* **Task details**
Only the lines from the one containing "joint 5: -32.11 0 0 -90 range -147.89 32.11" through the one containing "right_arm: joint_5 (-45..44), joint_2" should be printed, exactly as they appear below, with both ends included.

* **Dataset extract**
[Start of Attachment]
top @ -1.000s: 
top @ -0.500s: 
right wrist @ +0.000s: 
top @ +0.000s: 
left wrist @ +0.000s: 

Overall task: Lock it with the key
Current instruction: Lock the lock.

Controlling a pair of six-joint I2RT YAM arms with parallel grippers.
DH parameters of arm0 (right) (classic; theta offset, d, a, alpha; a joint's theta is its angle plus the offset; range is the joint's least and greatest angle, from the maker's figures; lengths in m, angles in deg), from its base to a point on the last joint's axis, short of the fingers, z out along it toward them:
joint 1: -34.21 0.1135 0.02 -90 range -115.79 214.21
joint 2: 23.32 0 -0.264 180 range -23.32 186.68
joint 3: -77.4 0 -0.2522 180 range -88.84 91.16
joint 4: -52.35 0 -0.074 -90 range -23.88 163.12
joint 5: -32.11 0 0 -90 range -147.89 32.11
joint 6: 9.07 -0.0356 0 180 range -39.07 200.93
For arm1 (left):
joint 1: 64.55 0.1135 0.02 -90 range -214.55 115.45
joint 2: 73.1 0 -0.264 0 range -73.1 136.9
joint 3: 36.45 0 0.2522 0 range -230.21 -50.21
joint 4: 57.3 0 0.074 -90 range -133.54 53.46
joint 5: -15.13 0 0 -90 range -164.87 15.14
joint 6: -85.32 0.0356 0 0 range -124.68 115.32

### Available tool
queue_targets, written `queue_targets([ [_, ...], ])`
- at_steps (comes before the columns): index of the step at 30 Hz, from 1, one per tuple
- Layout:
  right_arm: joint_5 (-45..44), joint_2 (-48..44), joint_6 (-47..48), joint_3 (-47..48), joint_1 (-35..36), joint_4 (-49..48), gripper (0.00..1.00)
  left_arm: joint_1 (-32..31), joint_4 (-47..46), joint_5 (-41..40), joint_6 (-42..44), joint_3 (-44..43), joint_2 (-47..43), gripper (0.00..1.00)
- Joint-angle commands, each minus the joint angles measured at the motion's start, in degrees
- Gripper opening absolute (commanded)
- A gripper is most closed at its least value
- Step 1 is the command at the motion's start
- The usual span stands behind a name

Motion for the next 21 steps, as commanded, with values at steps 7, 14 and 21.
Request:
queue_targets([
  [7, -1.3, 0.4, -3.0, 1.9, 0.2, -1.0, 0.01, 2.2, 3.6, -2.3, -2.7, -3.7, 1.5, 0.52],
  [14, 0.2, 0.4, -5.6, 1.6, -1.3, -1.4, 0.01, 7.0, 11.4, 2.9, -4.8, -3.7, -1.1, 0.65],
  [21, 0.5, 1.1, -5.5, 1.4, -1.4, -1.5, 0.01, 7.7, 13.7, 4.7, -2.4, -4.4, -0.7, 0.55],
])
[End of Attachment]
* **Result of the task**
joint 5: -32.11 0 0 -90 range -147.89 32.11
joint 6: 9.07 -0.0356 0 180 range -39.07 200.93
For arm1 (left):
joint 1: 64.55 0.1135 0.02 -90 range -214.55 115.45
joint 2: 73.1 0 -0.264 0 range -73.1 136.9
joint 3: 36.45 0 0.2522 0 range -230.21 -50.21
joint 4: 57.3 0 0.074 -90 range -133.54 53.46
joint 5: -15.13 0 0 -90 range -164.87 15.14
joint 6: -85.32 0.0356 0 0 range -124.68 115.32

### Available tool
queue_targets, written `queue_targets([ [_, ...], ])`
- at_steps (comes before the columns): index of the step at 30 Hz, from 1, one per tuple
- Layout:
  right_arm: joint_5 (-45..44), joint_2 (-48..44), joint_6 (-47..48), joint_3 (-47..48), joint_1 (-35..36), joint_4 (-49..48), gripper (0.00..1.00)

This exercise has nothing further to it.